=== Work request ===
Search the data for the word "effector" and copy each line that has it.

=== Given information ===

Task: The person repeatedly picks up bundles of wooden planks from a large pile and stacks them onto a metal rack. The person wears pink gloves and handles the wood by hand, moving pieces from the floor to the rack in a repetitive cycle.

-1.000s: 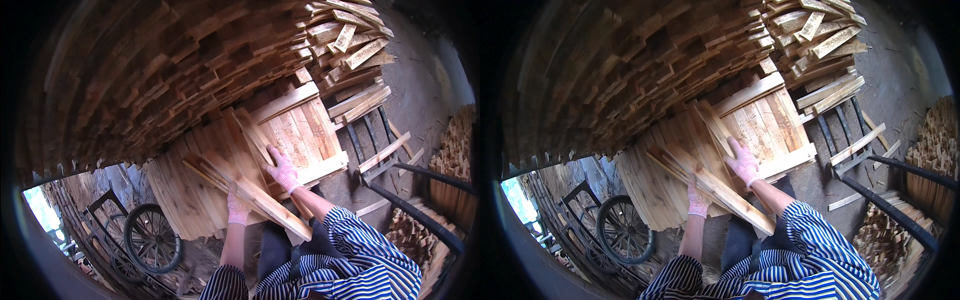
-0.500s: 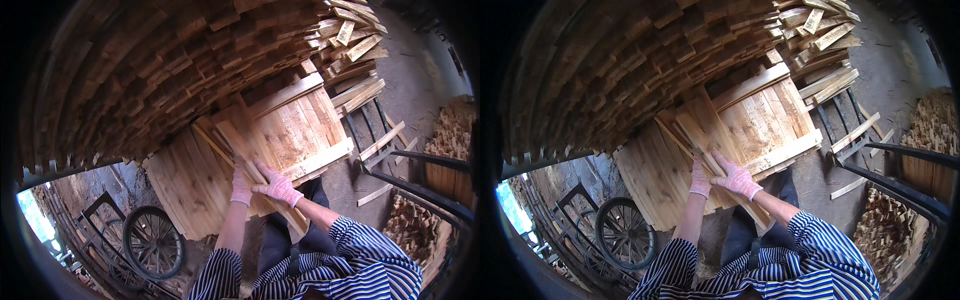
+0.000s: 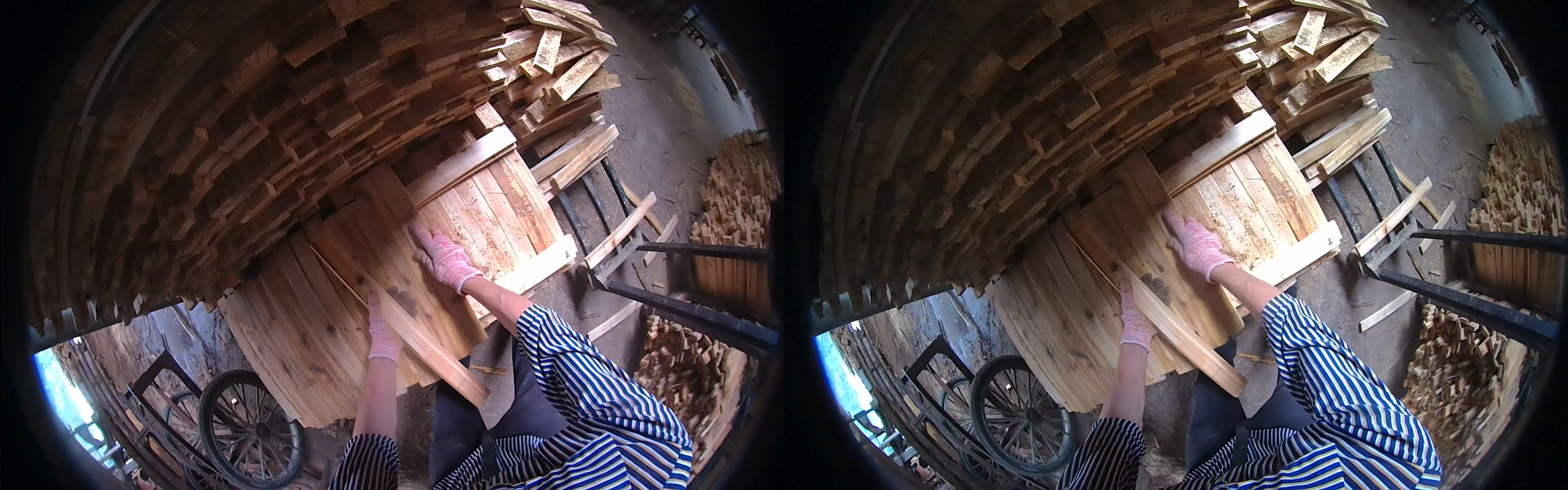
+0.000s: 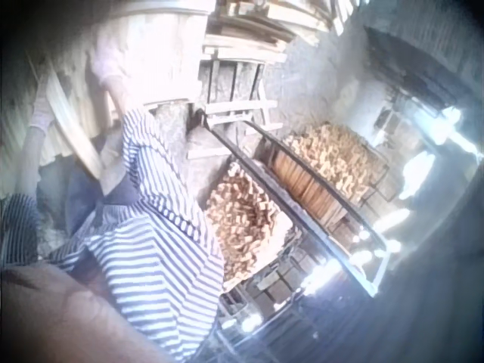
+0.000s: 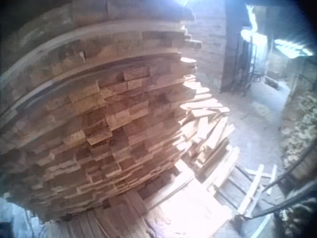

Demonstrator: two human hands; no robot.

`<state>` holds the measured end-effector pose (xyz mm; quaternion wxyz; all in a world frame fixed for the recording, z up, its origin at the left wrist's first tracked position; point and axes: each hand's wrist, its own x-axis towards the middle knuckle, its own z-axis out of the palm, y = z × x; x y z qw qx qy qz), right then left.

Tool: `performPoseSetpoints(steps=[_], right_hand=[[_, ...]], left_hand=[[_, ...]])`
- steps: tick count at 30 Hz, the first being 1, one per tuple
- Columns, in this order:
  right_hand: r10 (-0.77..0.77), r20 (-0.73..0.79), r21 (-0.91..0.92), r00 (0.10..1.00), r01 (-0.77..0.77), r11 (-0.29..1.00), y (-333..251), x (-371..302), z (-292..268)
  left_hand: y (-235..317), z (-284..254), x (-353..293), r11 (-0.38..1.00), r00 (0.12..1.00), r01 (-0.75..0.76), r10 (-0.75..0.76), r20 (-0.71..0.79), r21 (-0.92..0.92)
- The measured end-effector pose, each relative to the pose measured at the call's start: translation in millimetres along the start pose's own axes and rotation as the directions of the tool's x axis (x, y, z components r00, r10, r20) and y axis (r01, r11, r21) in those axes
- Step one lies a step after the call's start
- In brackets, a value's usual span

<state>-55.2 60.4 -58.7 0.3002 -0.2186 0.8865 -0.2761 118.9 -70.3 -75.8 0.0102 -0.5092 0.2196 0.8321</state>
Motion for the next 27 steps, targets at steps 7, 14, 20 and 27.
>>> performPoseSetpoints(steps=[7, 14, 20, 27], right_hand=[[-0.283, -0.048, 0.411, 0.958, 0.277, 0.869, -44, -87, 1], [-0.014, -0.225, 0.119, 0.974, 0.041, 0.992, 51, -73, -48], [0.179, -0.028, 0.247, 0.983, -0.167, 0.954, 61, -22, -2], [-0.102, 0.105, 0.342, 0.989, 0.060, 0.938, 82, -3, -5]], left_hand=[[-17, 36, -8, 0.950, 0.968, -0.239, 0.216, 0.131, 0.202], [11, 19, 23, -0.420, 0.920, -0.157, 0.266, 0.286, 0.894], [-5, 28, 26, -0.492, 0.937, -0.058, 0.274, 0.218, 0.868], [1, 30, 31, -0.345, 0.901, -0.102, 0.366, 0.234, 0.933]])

=== Exercise response ===
`<state>` holds the measured end-effector pose (xyz mm; quaternion wxyz; all in a world frame fixed for the recording, z up, its origin at the left wrist's first tracked position; point and axes: each hand's wrist, its own x-axis towards the middle knuckle, its own z-axis out of the palm, y = z × x; x y z qw qx qy qz), right then left.
- The measured end-effector pose, each relative to the pose measured at the call's start: translation in millimetres along the start pose's own axes and rotation as the directions of the tool's x axis (x, y, z components r00, r10, r20) and y axis (r01, r11, r21) in those axes

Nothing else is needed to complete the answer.